── Material for this exercise

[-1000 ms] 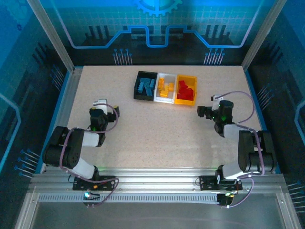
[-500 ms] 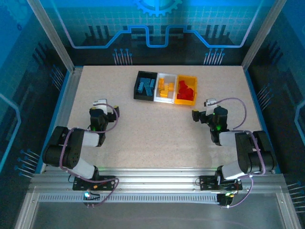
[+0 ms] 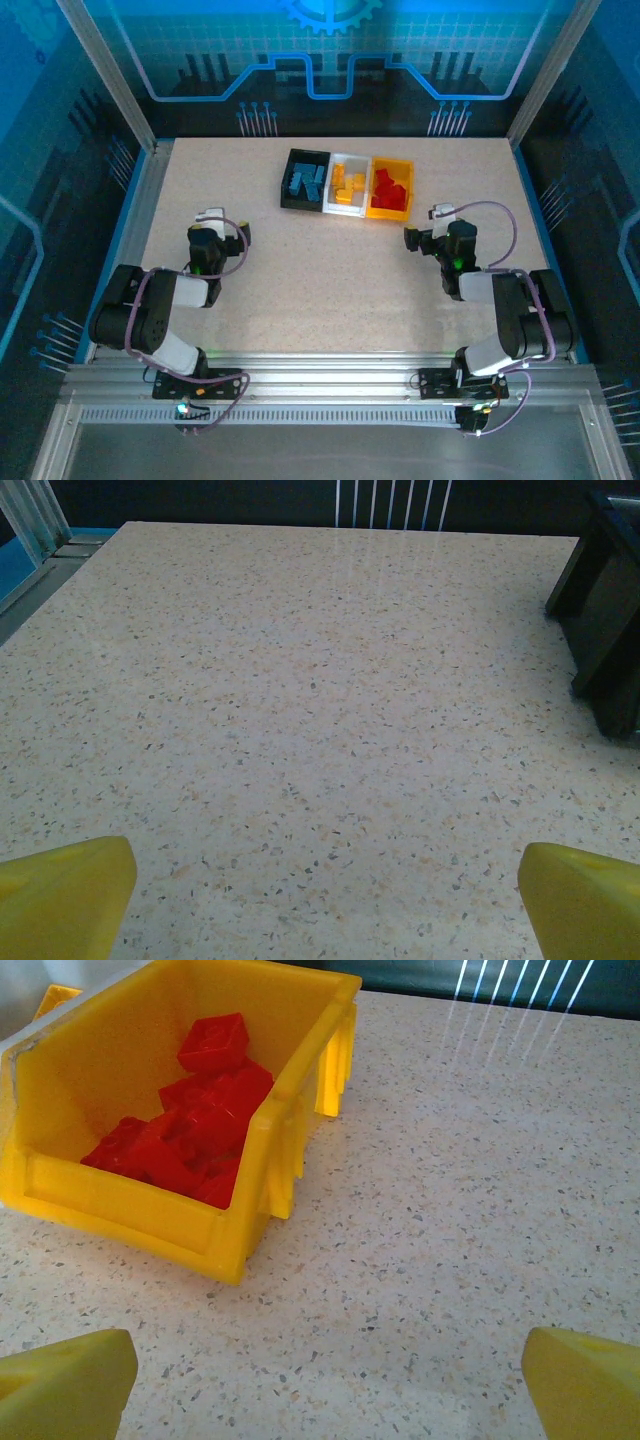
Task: Sort the legos into containers by color
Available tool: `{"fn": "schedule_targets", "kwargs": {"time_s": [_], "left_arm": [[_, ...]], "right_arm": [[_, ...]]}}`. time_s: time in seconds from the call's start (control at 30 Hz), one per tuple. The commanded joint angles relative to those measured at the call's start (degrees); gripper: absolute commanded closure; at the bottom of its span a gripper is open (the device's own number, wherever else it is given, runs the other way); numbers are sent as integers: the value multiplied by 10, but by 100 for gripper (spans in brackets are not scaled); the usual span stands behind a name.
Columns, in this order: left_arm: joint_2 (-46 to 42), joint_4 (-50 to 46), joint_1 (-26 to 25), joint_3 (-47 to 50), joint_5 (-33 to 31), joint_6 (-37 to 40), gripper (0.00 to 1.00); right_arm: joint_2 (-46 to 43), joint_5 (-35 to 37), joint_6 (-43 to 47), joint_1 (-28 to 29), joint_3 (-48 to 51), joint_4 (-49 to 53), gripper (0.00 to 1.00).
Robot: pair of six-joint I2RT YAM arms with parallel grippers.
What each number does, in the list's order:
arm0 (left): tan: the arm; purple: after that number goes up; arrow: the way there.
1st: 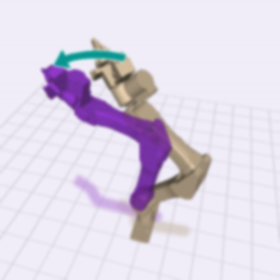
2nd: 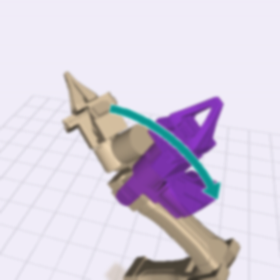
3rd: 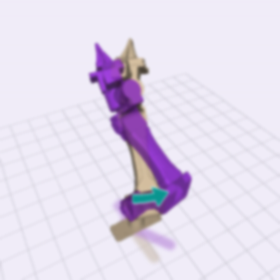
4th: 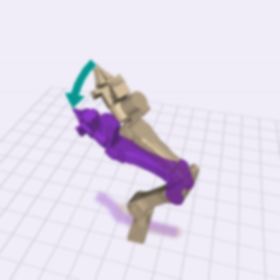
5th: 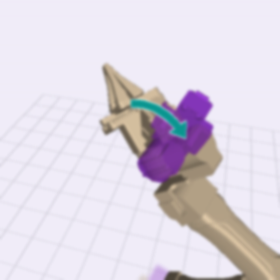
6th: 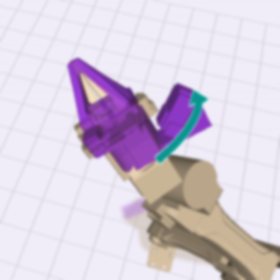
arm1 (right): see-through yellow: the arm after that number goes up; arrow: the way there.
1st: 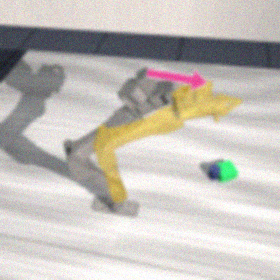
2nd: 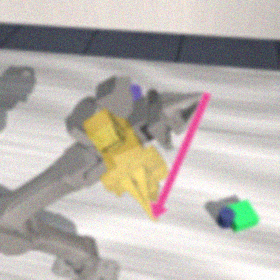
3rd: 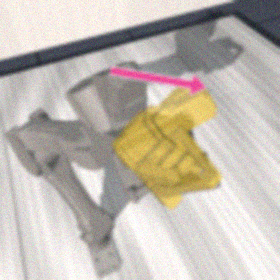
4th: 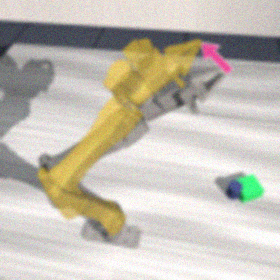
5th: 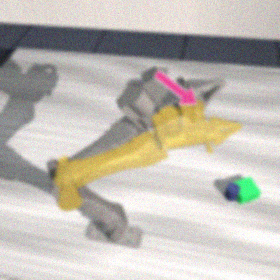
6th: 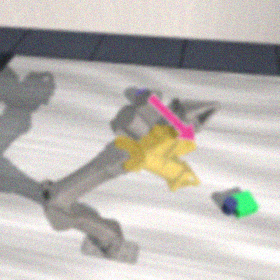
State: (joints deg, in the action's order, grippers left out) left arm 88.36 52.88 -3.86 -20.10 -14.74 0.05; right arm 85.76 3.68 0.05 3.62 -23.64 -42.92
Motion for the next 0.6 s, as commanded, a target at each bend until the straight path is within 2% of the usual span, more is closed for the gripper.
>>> {"fn": "schedule_targets", "kwargs": {"time_s": [0.0, 0.57], "left_arm": [[5, 19, 7, -8, -9, -1, 1], [5, 19, 7, -8, -9, -1, 1]], "right_arm": [[5, 3, 0, -3, -9, -7, 0], [5, 3, 3, -1, -11, -4, 0]]}}
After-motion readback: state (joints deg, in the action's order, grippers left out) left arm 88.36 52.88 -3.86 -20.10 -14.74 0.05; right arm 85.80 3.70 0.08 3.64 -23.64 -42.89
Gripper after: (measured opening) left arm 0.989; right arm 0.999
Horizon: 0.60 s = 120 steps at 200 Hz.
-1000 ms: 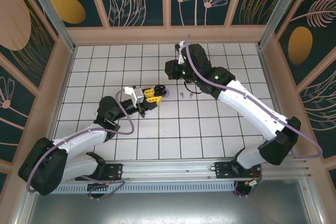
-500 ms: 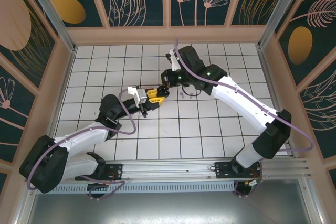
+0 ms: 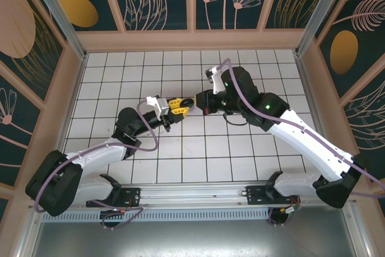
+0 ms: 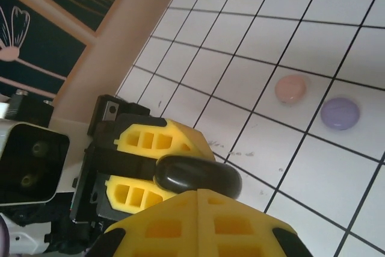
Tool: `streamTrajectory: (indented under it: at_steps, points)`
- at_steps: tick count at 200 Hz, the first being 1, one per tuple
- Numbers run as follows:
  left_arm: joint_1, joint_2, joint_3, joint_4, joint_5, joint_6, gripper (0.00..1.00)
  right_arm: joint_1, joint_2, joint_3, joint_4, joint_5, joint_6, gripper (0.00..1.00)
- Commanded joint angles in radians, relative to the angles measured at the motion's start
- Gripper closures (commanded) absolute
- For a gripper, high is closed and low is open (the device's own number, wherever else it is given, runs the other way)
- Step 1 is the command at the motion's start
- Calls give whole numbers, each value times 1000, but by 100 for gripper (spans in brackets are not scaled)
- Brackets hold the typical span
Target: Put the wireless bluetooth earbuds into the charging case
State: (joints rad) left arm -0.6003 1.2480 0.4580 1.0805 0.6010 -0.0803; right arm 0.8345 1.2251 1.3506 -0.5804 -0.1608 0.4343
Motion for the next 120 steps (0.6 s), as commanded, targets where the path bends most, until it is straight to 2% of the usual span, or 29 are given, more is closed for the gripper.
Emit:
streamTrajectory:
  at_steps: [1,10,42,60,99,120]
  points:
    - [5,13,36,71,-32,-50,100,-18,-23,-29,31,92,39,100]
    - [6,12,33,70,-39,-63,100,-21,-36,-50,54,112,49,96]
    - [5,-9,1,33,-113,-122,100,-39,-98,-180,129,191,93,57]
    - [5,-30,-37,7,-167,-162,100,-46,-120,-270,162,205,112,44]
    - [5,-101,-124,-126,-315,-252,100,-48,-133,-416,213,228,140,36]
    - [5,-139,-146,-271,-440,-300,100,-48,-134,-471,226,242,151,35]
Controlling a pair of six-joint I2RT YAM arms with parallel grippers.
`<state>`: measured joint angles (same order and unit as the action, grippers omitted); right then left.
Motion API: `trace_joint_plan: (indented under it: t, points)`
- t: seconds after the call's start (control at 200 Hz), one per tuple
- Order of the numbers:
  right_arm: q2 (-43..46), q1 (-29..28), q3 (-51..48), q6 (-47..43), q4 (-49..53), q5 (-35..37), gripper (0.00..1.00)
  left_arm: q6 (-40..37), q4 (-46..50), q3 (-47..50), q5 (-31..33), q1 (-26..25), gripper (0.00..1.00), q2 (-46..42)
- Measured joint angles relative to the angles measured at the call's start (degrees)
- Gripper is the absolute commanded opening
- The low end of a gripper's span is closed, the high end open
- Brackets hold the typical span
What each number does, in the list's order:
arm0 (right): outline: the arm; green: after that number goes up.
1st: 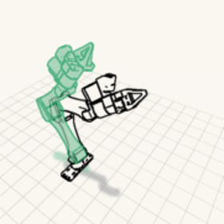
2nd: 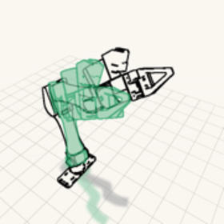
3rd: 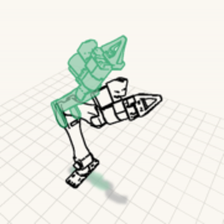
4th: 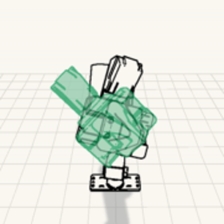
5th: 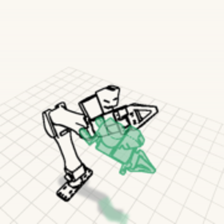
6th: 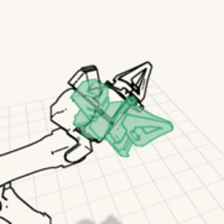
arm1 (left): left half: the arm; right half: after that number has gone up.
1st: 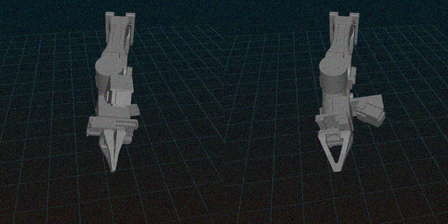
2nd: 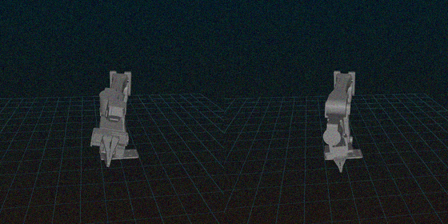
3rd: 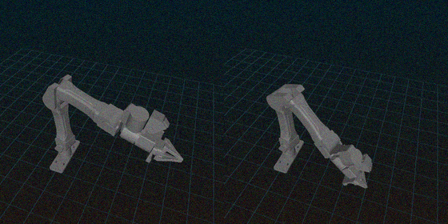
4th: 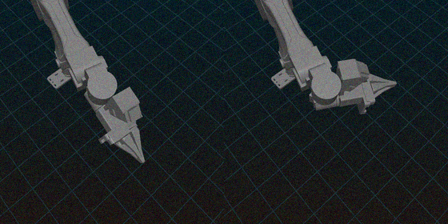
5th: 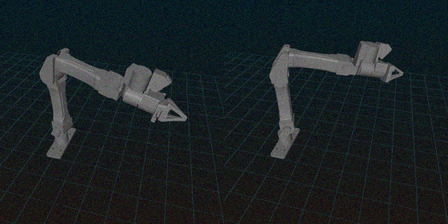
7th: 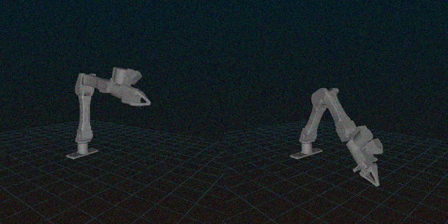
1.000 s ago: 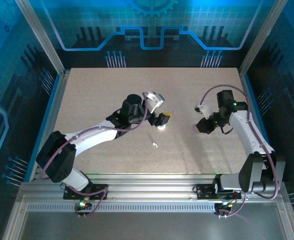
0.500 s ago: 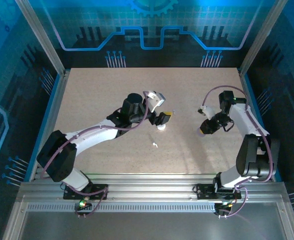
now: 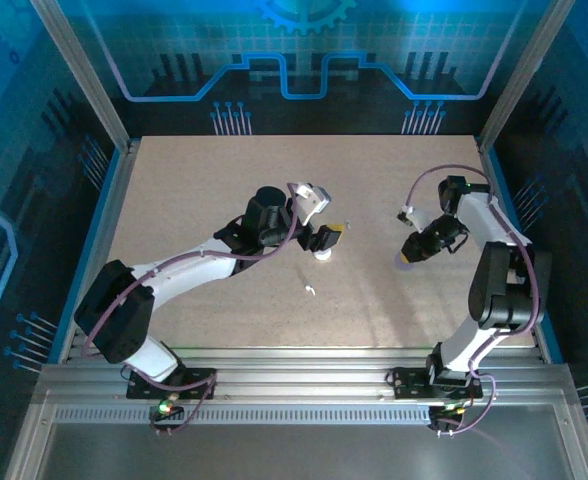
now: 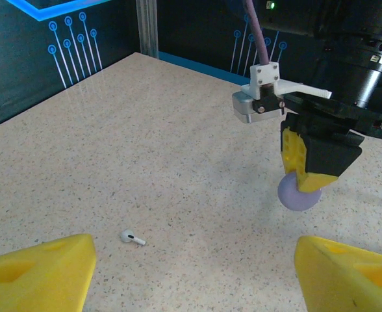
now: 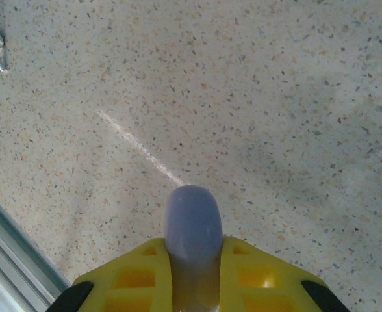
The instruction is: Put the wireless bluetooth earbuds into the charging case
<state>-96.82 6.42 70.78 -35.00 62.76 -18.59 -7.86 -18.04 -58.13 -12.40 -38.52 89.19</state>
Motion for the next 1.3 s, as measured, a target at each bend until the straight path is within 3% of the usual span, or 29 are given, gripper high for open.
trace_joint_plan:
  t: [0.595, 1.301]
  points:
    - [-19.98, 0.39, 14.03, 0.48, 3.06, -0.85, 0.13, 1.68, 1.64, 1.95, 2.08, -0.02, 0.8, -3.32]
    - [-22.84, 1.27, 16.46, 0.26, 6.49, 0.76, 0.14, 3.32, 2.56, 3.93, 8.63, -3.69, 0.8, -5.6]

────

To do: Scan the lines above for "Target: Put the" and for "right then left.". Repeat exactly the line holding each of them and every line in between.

Answer to the exercise:
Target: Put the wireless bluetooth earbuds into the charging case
State: (joints rad) left arm -0.6003 1.2480 0.4580 1.0805 0.6010 -0.0803; right arm 0.8345 1.2251 1.3506 -0.5804 -0.1608 0.4343
Motion for the next 120 steps (0.6 s), as commanded, targets where the path bends most, until it is straight to 2% of the usual span, or 29 are given, more is closed for the gripper.
Emit:
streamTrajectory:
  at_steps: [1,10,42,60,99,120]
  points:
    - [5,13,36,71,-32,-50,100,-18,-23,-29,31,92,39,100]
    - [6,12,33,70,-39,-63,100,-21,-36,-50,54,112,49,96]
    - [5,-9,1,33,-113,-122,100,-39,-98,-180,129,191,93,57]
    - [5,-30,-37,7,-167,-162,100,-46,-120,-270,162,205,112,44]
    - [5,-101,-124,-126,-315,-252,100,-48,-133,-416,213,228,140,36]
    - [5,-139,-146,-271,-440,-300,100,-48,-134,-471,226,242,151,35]
Controlling a pair of six-joint I2RT YAM arms with parallel grippers.
`<state>`: measured joint angles (same order and unit as the action, grippers omitted); right then left.

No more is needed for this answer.